I stopped using AI the moment I felt this slipping away, and then turned on AI when I realized how blatantly it was stealing from all artists.
I'm not using the tools the same way. What works for me is to think of AI as a "continuation machine" - once there's a good base, AI can build the rest.
So first what works:
1. Create another page in the GUI if the app already has multiple pages and good abstractions.
2. Connect to another backend endpoint.
3. Add a new event type to a system with slightly different UI.
4. Add new tests based on existing code, tests and fixtures.
5. Analyze code and suggest edge cases
6. Scan project to find specific flow or possible causes of a bug in the flow.
One debugging example that saved me hours was when AI found I had the wrong same site cookie policy. Another good catch it had was finding a missing "order" clause in an SQL query. These are small things but can be useful in larger projects.
Also when working with dynamically typed languages like Ruby or JavaScript AI doesn't have typos and makes almost no type or name mistakes.
What doesn't work:
1. AI doesn't think - so refactoring in general works terrible or not at all.
2. AI creates terrible tests because it doesn't understand the actual use case or edge cases. It will test too much or not the correct things.
3. AI is a terrible architect. It is too influenced by the existing code.
In general use AI as an advanced copy-paster and you'll find you can get work done much faster. Let it "think" for you and you'll just spend your life cleaning senseless code.
I agree that the productivity gains are inflated for the real case of production code -- not the vibe nature. To begin with, developers do not spend 100% of their time in the mechanical task of typing. Whatever gains we can get are on the portion of the development effort that mostly entails the actual code generation part.

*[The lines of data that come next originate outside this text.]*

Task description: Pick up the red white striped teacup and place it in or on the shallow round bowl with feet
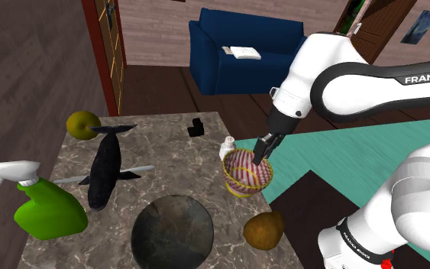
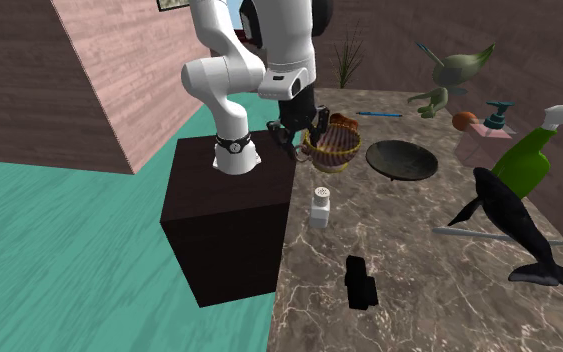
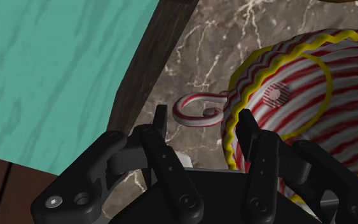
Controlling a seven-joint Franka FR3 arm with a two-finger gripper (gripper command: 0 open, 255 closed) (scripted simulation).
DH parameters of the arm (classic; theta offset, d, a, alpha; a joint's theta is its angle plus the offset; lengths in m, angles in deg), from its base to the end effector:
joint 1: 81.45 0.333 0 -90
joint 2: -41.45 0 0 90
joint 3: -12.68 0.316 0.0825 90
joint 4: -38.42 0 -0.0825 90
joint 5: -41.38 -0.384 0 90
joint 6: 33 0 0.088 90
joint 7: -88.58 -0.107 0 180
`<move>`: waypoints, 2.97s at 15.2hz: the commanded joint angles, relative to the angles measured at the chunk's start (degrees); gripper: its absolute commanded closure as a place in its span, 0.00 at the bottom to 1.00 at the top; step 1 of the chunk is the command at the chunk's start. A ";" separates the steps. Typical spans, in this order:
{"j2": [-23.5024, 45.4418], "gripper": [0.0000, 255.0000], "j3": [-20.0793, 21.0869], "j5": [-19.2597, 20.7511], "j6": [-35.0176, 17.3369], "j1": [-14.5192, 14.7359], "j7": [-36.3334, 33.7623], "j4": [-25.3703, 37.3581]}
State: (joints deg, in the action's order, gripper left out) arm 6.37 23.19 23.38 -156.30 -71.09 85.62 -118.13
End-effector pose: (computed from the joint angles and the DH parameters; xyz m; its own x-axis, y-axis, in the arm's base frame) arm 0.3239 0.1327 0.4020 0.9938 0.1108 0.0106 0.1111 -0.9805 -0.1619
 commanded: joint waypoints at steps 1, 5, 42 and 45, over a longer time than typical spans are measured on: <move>-0.94 1.00 -0.21 0.33 1.88 -0.12 -0.28 0.95; -2.29 1.00 -0.59 0.96 5.46 -0.34 -0.88 3.22; 23.04 1.00 21.36 1.23 -5.01 4.22 -27.03 23.31; 24.31 1.00 21.77 1.47 -7.52 4.21 -27.08 22.00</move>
State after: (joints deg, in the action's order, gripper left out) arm 30.33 44.84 24.79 -163.03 -66.87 58.55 -95.75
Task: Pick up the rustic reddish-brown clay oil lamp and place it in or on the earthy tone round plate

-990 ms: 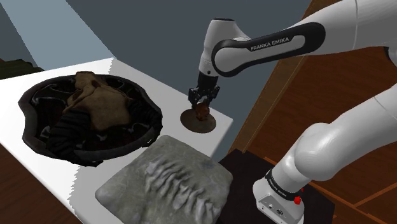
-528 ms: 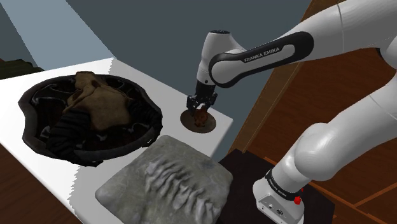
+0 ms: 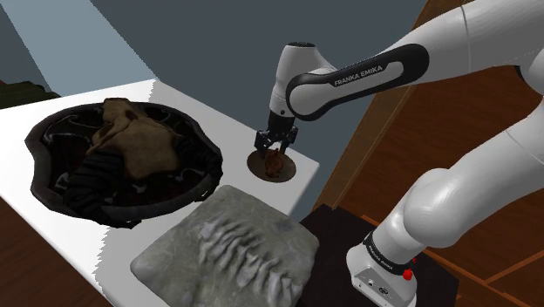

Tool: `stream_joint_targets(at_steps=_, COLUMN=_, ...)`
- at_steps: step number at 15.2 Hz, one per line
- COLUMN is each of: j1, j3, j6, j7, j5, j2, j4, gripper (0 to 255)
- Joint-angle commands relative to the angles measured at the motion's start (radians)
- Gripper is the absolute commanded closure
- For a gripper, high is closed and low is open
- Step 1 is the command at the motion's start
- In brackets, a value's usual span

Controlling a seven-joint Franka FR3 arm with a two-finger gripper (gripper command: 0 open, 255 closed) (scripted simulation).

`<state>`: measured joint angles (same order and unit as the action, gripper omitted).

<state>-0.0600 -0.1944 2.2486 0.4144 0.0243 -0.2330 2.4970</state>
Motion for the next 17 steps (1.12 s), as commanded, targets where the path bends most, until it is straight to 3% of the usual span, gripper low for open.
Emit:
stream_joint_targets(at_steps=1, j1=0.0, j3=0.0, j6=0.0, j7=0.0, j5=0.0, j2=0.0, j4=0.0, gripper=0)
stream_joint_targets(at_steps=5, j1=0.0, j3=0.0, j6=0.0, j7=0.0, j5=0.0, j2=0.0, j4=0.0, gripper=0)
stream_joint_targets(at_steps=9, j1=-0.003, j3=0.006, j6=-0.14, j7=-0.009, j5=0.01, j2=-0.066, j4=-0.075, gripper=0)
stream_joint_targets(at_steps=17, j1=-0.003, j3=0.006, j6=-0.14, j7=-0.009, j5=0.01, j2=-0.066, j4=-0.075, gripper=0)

I do not want to go in the comparison with junior dev but maybe to share that my perspective of investing time in the requirements to actually be a positive thing if taken properly.

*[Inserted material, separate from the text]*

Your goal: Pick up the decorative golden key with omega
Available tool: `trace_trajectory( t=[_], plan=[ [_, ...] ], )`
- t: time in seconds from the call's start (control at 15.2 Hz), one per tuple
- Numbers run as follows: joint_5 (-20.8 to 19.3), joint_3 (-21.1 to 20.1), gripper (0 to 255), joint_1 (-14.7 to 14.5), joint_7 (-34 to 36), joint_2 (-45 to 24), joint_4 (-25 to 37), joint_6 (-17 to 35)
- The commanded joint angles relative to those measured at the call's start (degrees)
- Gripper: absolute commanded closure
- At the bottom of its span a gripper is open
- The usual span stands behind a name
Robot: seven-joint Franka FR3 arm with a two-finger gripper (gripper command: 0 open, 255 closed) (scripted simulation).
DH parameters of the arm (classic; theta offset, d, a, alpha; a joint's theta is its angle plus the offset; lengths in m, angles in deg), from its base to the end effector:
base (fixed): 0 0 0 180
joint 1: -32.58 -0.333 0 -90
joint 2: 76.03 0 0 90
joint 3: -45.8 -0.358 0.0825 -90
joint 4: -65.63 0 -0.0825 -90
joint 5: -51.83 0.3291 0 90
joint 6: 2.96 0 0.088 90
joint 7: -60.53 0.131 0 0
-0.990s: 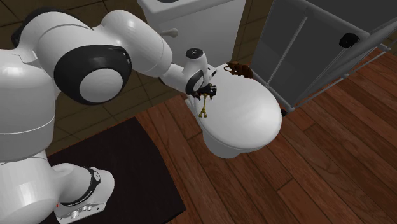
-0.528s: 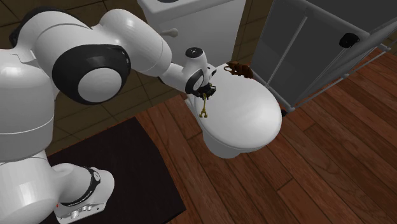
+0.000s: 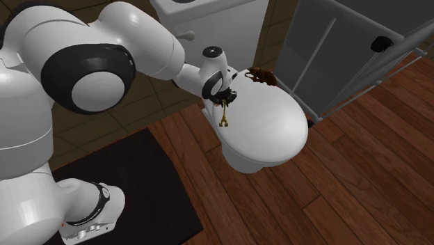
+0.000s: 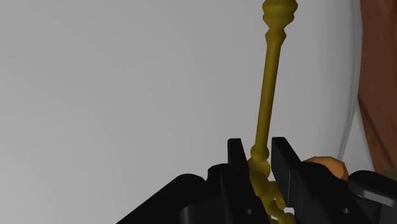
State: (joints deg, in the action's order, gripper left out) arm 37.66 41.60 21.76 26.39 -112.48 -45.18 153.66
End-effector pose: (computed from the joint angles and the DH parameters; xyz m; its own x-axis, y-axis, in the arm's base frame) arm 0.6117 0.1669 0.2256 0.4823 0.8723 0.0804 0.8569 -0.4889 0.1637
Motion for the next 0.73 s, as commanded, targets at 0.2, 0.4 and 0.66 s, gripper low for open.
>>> trace_trajectory(
  t=[0.2, 0.4, 0.66],
  plan=[
    [0.7, -0.8, 255, 0.5, -0.7, 3.2, -0.7, -2.5],
    [1.1, -1.2, 255, 0.8, -1.1, 5.0, -1.0, -4.0],
    [1.5, -1.5, 255, 1.1, -1.4, 6.3, -1.2, -5.2]
  ],
)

I subscribe to the first solve the problem and then code, and spending some time to do exactly that helps you to understand, with LLM or not, what is path to be taken.
As long as you do that in a continuous and incremental fashion, like you would in any "agile" approach, the risk of big design upfront or rational rose/waterfall diminishes.
If I were to guess I would say the factor to me is more likely 1.25x than 10 but still positive. At least for business applications. I can't speak on using it for developing frameworks or other types.
Things that _helped_ me:
- having my coding / architecture standards documented in .md instruction files (what libraries to use, my definitions of entities, value objects, security, infrastructure etc)
- using a spec / PRD
- asking it to do small iterations and update an execution plan
Not perfect and sometimes enfuriating when something simple goes wrong but mostly positive.